Roebuck became enamored with mechanical workings at a young age. He was already considered a self-taught watch-maker in his teens, and by 22, he was working for a local jeweler. Then, in 1887, he applied for the position that went down in history as his first big break — receiving a response from Sears two days later with the intent to hire him (per Sears Archives). By 1893, Roebuck was an official partner, but in 1895, he had actually asked Sears to buy him out. In response, Sears promoted him to the head of watches, jewelry, optical goods, phonographs, motion picture machines, and more. He is now considered a co-founder.

Creative Catalogs Started it All

Those very first watches Richard Warren Sears sold during his days as a railway station worker were marketed by mail to his colleagues at other stations (via Britannica). Many say his personal appeal, creativity, knack for sales, and persistence didn't stop there — he is credited for quite literally writing the playbook for Sears as we know it today (via Spring Valley Methodist Church Museum).

As of 1893, when Sears' company was just getting started, the catalog — written primarily by him — was about 196 pages (per Britannica). It included ads for various goods, ranging far from its roots of watches and jewelry to sewing machines, shoes, instruments, and more. In just a year, the page count nearly tripled to 507. Sears was a creative at heart, not only authoring the catalogs but also creating all advertisements and marketing for newspapers, magazines, and other media. The company's reliance on mail-order systems grew so large that they built a plant dedicated solely to mail orders in 1906 (per Spring Valley Methodist Church Museum). At the time, the Chicago building was the largest business building in the world.

The Demise of a Duo

While Sears is still a household name — a chain that used to have hundreds of stores now only has about 170 in the United States as of 2022 (via Scrape Hero). Yet, Sears, Roebuck and Co. is still known as just that, despite its founders stepping down (via Britannica) and passing on long ago (via Sears Archives). 

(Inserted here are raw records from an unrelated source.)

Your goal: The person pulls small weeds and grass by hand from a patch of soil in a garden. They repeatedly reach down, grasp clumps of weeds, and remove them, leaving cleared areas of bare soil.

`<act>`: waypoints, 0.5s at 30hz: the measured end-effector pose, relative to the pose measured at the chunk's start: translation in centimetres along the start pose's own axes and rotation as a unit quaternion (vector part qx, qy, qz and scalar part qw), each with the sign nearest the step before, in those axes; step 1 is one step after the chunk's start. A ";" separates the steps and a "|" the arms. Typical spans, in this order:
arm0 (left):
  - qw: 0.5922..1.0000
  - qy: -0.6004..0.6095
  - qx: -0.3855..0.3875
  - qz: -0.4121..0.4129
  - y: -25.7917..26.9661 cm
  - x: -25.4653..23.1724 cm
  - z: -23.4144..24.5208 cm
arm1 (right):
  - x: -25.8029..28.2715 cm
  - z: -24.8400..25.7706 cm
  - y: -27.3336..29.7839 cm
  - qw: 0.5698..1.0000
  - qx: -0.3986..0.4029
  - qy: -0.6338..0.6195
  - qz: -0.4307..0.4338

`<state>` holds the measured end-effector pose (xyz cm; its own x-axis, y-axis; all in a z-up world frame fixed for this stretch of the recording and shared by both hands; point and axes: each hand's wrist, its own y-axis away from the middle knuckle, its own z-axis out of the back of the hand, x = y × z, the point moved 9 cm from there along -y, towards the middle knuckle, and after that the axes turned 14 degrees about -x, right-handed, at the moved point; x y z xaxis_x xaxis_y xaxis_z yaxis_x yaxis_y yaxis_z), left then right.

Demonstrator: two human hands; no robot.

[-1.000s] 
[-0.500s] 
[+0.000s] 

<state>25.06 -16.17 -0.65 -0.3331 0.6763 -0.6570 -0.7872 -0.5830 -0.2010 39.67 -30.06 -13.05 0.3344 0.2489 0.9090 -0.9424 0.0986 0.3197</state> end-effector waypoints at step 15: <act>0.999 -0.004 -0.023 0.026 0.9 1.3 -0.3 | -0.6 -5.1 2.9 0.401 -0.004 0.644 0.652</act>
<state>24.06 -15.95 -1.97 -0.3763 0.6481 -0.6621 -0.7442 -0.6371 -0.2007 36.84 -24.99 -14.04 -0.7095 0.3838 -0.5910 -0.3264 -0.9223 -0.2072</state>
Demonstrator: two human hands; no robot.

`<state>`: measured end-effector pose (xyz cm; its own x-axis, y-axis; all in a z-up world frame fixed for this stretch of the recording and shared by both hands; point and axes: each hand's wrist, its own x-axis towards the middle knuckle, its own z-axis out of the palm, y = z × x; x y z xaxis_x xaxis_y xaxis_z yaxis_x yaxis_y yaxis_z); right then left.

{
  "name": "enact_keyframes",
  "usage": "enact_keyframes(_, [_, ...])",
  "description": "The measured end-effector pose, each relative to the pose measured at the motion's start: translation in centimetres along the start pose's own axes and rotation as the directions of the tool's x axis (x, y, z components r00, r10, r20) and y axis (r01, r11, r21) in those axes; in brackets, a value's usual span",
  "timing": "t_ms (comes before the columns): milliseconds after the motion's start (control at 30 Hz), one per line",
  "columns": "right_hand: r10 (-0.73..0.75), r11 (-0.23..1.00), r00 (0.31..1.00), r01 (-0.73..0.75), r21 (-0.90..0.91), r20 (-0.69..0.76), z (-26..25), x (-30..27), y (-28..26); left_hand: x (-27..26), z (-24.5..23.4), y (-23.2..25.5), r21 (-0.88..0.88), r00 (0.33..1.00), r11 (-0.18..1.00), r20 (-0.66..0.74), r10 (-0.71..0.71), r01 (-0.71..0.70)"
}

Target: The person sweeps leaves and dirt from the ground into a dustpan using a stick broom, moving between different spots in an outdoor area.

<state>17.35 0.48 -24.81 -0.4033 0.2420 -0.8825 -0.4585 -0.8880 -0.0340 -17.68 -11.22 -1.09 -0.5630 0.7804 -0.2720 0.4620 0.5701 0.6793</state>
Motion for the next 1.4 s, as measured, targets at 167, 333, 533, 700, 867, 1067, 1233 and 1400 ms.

Richard Warren Sears began experiencing health problems at the young age of 45, likely due to stress from tireless overworking. Some cite that he experienced Bright's disease (via Jane Addams Digital Edition), now known as "nephritis," which is an inflammation of the kidneys caused by toxins, infection, or autoimmune disease (via University of Leeds). Just a few years after retiring in 1908, he died at the young age of 51 in 1914, leaving behind nearly $25 million (via Spring Valley Methodist Church Museum). He was buried in Rosehill Cemetery in Chicago (via Find A Grave) long before he ever got to see the first major Sears department store open in 1925. His partner, Alvah Roebuck, lived a full life — having passed away at 84 years old in 1948 (per Sears Archives).